FS#6465 - makepkg wants findutils

Attached to Project: Arch Linux
Opened by Sergej Pupykin (sergej) - Wednesday, 21 February 2007, 14:58 GMT
Last edited by Dan McGee (toofishes) - Wednesday, 21 February 2007, 16:50 GMT
Task Type Bug Report
Category Packages: Current
Status Closed
Assigned To Aaron Griffin (phrakture)
Architecture not specified
Severity Low
Priority Normal
Reported Version 0.7.2 Gimmick
Due in Version Undecided
Due Date Undecided
Percent Complete 100%
Votes 0
Private No

Details

Please add findutils to pacman deps, because of makepkg uses find command.
This task depends upon

This task blocks these from closing
 FS#6316 - Pacman 3 release bugcatcher 
Closed by  Dan McGee (toofishes)
Wednesday, 28 February 2007, 05:58 GMT
Reason for closing:  Not a bug
Additional comments about closing:  http://bugs.archlinux.org/task/6501

See above bug for the new stuff and comments about a 'base' group. Closing this as it is not just a pacman issue.
Comment by Dan McGee (toofishes) - Wednesday, 21 February 2007, 16:55 GMT
Do we include things that are in the base set in depends? Otherwise you get the rediculousness of including gcc, glibc, etc.

Otherwise, we have to at least add bash, findutils, file, grep, gzip, sed, tar, and a download program (wget) from a quick scan of the list. This seems excessive to me.

While on the subject of dependencies, python is more of an optional dependency? If one wants to use the rankmirrors script, they need it, but not for anything else that I can think of.
Comment by Aaron Griffin (phrakture) - Wednesday, 21 February 2007, 16:59 GMT
findutils is in 'base'. Typically it is assumed that all of base is installed. Adding these packages could easilly get out of hand.

Currently, makepkg would depend on:
bash
coreutils
bzip2 (??)
file
findutils
grep
gzip
sed
tar
wget
zlib

Not to mention common utilities used to build most packages:
gcc
m4
make
pkgconfig
patch


Should we also add all these as dependencies? I think not.
Comment by Aaron Griffin (phrakture) - Wednesday, 21 February 2007, 17:00 GMT
I also forgot that the extract functionality can also use the following: cpio and compress
Comment by Sergej Pupykin (sergej) - Wednesday, 21 February 2007, 17:15 GMT
Hm.. May be base metapackage should be made? To ensure that base properly installed with pacman -S base?
Comment by Aaron Griffin (phrakture) - Wednesday, 21 February 2007, 17:22 GMT
Even if a base metapackage were made, that's not a pacman bug. However, it is the opinion of most arch devs that a 'base' package is a bad idea. The reason being that 'base' is installed by default, You are free to remove packages from base if you want, but you *MUST* know what you're doing.
Still we're getting into the realm of global arch policies and away from pacman.
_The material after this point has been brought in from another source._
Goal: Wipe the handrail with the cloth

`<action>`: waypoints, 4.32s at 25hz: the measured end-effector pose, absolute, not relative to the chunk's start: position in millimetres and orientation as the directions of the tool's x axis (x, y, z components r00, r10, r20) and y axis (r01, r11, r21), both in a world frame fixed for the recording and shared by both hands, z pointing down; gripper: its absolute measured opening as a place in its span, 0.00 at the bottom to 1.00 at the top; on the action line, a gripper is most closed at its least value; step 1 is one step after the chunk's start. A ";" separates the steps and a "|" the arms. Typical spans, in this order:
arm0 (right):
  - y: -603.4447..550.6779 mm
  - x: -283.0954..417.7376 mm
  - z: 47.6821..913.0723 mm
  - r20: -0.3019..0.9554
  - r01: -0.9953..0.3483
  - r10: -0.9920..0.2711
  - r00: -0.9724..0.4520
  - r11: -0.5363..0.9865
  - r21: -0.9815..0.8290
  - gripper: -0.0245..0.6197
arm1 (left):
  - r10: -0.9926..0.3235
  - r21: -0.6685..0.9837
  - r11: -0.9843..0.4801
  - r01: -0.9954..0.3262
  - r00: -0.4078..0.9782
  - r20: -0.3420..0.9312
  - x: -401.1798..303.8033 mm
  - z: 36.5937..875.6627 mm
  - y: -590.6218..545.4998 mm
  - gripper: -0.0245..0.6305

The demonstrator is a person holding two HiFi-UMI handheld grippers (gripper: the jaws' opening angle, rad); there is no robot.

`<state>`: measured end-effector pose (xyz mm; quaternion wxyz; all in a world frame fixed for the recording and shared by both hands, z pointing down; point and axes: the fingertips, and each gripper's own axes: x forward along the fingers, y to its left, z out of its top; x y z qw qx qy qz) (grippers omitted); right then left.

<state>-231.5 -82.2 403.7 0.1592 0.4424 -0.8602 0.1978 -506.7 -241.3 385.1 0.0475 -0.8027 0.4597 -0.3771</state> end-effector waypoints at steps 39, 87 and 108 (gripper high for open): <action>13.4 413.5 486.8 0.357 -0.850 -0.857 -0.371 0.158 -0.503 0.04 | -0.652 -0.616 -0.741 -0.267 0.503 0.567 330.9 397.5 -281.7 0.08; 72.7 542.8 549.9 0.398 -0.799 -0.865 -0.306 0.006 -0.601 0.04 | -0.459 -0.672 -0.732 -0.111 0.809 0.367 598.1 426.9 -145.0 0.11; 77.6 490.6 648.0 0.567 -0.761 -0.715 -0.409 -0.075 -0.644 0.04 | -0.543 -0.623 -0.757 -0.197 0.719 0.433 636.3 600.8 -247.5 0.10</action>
Do you still consider this a pacman bug?
Comment by Sergej Pupykin (sergej) - Wednesday, 21 February 2007, 17:39 GMT
I don't consider this as pacman bug since 3rd comment :)
I think this bug can be closed. Thanks for explanation.
Comment by Dan McGee (toofishes) - Wednesday, 21 February 2007, 17:57 GMT
sergej and phrakture- why don't we close this bug, as it is filed as a pacman bug, after another feature request is filed to look into the idea of a base package. Perhaps include some of the comments stated above (especially the 'base' package is a bad idea one).

I'll add my two cents to put in another bug report- I uninstall things like mdadm from my systems after a new install because I know I will never need it. This is in the base package, and yet caters to a small subset of users. I think the concept of a 'base' package should be split from what is included even on the 'base' install CD. Only a few basic packages should be absolutely essential.
Comment by Jens Adam (byte) - Thursday, 22 February 2007, 13:32 GMT
I also tend to kill a lot from "base" afterwards.
Additionally I remove makedepends after successful builds in order to catch hidden depends in the future. I'll agree that this bug could be closed regarding pacman (but a makepkg feature offering to remove makedepends afterwards might be nice though).

I'm currently reading a bit into Debian policy, they have a "build-essential" package, pkgs marked as "essential" or "required", a 'priority' field, and a whole shitload of other stuff we'll hopefully never implement.